> _EXERCISE DESCRIPTION_: Only the count should appear in your answer: how many lines of the data below contain the word "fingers"?

Source records:
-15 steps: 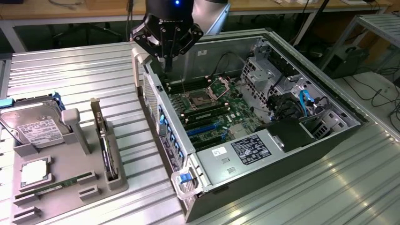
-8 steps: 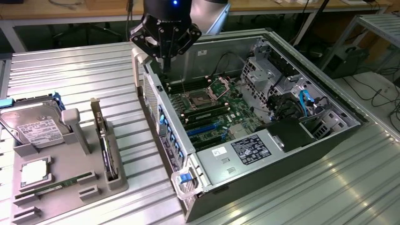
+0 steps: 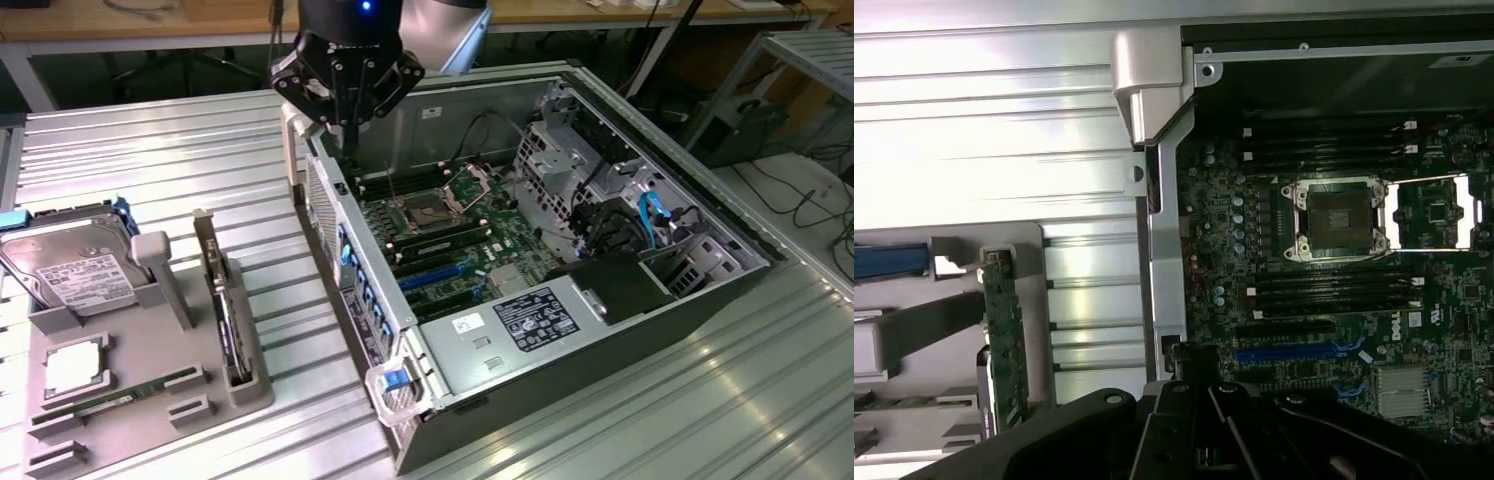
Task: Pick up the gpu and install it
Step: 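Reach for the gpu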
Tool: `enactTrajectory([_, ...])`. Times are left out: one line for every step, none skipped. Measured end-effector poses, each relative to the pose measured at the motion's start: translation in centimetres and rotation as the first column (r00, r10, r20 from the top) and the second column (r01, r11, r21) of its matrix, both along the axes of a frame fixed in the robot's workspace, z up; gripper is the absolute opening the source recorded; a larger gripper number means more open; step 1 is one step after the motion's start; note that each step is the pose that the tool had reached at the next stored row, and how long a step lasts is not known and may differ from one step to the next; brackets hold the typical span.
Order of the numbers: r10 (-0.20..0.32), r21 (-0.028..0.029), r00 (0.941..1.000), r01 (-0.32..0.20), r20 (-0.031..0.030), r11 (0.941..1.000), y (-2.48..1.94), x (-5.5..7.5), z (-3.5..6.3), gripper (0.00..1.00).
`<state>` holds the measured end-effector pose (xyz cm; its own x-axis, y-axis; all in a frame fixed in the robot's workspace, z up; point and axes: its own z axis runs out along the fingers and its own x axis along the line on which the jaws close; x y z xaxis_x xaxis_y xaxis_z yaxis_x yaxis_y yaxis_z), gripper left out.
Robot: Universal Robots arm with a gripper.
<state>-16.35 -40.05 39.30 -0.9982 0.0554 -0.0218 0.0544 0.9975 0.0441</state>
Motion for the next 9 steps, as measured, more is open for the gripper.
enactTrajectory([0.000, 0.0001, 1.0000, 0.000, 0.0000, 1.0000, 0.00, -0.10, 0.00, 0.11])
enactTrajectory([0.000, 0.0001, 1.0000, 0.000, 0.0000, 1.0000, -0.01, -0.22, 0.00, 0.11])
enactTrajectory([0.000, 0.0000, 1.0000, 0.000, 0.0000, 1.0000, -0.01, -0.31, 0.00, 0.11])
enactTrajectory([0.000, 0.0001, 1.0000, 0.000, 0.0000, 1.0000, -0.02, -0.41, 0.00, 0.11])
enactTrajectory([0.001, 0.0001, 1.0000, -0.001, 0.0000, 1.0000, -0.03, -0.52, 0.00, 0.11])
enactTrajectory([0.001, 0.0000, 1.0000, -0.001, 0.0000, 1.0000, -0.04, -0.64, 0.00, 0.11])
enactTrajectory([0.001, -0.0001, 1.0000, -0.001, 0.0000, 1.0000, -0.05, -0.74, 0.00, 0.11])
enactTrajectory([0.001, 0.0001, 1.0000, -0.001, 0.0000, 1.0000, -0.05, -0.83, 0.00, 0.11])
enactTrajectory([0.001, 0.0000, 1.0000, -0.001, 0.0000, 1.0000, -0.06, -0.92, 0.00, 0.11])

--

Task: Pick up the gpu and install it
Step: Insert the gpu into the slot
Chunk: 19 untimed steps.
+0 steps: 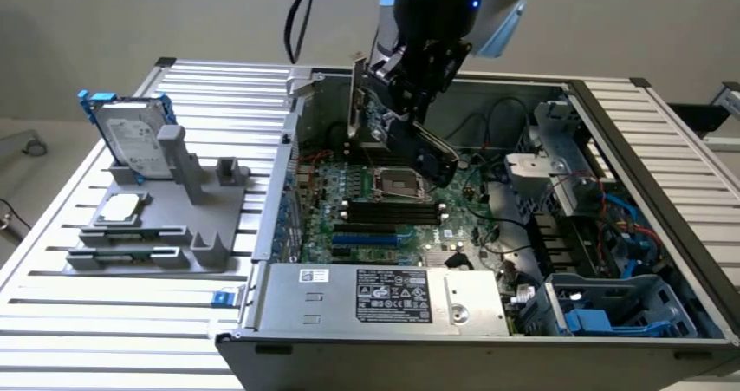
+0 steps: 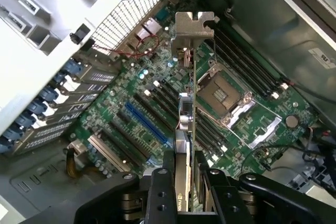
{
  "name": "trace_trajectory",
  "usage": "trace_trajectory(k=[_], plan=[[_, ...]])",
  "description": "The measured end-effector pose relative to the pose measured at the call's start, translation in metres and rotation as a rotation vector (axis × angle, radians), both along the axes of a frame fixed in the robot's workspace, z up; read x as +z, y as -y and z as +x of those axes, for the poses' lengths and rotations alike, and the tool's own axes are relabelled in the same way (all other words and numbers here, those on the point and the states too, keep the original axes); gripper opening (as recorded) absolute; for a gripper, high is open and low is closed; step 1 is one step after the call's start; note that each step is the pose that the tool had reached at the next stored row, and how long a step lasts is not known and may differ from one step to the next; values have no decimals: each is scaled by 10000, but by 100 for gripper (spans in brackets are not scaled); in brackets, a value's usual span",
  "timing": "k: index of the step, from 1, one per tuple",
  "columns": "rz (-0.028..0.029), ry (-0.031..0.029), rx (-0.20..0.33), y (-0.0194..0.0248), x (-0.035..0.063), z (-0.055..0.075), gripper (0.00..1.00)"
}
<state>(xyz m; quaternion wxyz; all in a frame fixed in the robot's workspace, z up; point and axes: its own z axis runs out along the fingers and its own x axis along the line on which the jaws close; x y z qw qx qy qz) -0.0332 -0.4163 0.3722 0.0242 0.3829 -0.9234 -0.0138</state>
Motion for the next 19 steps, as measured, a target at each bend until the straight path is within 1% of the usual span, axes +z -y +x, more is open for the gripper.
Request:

> _RESULT OF THE EXERCISE_: 2